The second one was the easiest. Simply using gst-launch to bridge the in and out of my desktop. I'm running media on my netbook right now, with my headphones plugged into my desktop. It was one simple apt-get install to implement.

The second one took a little more talking, but the top contender is that unstable symbolic links bringing down /usr/bin/ls but not /bin/ls, and my 12 sshfs mount points which I keep in /sshmounts to keep them where du won't search them, that's where the instability is. I'm waiting for the next time problems on my home box or one of the other mount points causes the problem again before I mark it answered, but I think it is.

I have logged into a few others, dealing with computer science and user interfaces, but Ubuntu is the one where I have had the most questions and found the most answers.

2010/08/02

More Fun with Ubuntu upgraded to Lucid

I have a Linux box. I installed a 500GB drive and put on Ubuntu Jaunty. I left it at Jaunty through Karmic, thinking that I didn't want or need any of the diffs. But I got to Lucid and I thought I should move up.

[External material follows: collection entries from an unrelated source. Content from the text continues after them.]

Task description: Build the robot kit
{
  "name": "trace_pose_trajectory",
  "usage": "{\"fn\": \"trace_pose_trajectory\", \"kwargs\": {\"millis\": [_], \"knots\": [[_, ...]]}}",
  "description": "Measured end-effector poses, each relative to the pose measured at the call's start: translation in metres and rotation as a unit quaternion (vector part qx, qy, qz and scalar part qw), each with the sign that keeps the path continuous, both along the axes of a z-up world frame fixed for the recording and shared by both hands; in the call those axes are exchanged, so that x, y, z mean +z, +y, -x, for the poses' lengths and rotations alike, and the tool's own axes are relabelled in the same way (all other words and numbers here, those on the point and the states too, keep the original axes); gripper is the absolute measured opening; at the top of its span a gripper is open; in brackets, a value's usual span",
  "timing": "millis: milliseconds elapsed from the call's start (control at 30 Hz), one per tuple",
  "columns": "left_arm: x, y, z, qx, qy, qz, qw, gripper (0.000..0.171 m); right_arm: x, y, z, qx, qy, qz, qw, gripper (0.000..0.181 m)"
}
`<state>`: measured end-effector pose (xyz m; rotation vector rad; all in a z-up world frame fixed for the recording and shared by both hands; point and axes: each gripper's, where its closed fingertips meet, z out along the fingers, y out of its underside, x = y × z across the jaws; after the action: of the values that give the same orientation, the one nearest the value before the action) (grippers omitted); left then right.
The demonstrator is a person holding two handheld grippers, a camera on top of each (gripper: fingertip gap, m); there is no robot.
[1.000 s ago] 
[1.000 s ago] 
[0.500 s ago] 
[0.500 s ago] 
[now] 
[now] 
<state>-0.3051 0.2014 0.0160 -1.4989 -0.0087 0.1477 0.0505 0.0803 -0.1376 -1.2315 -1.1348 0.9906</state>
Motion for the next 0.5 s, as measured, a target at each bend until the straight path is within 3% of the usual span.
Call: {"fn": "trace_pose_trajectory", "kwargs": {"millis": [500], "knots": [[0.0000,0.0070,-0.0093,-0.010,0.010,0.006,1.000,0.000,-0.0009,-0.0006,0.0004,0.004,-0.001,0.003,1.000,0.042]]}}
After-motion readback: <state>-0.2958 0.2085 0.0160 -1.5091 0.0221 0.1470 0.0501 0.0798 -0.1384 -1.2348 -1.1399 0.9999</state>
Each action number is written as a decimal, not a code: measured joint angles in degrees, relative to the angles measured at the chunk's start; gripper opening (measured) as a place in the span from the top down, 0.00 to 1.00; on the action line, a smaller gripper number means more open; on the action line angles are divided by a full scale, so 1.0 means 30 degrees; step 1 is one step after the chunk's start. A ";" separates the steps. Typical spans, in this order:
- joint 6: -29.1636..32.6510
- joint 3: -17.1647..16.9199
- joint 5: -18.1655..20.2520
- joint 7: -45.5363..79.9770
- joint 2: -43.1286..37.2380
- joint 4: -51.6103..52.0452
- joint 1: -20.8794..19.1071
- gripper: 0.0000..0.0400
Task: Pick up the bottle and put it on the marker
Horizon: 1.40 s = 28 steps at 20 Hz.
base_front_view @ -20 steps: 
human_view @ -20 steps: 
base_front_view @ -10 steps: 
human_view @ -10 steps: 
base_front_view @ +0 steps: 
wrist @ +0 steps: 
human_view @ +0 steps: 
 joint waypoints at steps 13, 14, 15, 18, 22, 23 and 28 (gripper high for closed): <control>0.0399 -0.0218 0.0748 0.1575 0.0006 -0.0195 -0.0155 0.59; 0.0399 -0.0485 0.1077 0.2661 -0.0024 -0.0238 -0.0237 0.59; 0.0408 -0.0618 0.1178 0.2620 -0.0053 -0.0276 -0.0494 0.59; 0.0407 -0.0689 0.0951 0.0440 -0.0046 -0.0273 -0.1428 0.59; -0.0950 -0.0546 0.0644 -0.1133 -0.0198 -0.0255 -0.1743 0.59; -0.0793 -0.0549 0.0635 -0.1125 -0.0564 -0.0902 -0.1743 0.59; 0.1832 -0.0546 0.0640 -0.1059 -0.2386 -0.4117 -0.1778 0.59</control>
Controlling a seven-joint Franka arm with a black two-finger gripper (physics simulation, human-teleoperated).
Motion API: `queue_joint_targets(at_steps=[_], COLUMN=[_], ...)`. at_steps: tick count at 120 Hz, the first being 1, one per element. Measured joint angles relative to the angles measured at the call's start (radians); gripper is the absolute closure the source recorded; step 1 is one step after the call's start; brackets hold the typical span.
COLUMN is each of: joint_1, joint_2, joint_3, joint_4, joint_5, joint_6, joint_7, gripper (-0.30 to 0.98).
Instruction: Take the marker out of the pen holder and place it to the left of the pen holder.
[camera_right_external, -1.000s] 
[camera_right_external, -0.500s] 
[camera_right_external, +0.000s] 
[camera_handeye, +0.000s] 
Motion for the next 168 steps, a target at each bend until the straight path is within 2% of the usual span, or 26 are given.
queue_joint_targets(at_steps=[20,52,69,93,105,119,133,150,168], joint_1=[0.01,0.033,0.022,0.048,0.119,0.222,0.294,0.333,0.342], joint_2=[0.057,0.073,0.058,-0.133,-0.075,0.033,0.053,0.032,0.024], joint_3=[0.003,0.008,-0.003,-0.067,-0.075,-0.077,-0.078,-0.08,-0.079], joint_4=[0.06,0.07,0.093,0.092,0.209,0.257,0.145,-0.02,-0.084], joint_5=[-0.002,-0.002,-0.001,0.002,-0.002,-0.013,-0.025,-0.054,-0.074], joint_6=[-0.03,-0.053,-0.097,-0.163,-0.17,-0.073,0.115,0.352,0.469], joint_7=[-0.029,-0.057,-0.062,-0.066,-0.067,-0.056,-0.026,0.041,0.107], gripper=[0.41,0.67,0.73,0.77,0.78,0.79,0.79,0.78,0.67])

I used the built-in upgrade method, rather than pulling out a live CD and reinstalling. I've come up with two problems. First, it comes up without a mouse pointer. I can mouse, but I just don't know where I'm mousing. I can fix that short-term — open the Appearance module, change the pointer, lock screen, unlock — but the short term fix is all I can do, because not long after, I lock up with the screen blinking Checking Battery Status. I remind you that this is on a desktop machine. No battery to check. All powered from the hole in the wall.

But that's not the annoying part.

The annoying part is that none of these issues come up when I log into another account I never used before. I logged in on Saturday. It's running fine still.

I don't want to have to rename and move lots of crap. I also don't want to reinstall from liveCD or live thumbdrive. But I don't want to keep it as-is, and it's hard to know which I want less.

2010/07/21

Weird Problem on Ubuntu Lucid

I've lost my home directory.

Not anything in it, though. If I want to edit ~/test.pl, I can type vi ~/test.pl or even move to my home directory and type vi test.pl and it edits as it should. But if I type ls ~ , it hangs indefinitely. It comes back after a reboot, of course, but that can mess with my workflow.

2010/07/02

Two Heads are better than One

I spent a while looking at new AGP video cards yesterday. Or maybe I should write "new", as AGP is like the last dodo, walking and talking but doesn't know it's extinct yet.
I was doing so for this purpose: I could not get my current dual-head AGP card to work. I had cloned screens and when I tried to set it up for dual-head, both screens looked like this. -->

Which is pretty in a way, but not useful.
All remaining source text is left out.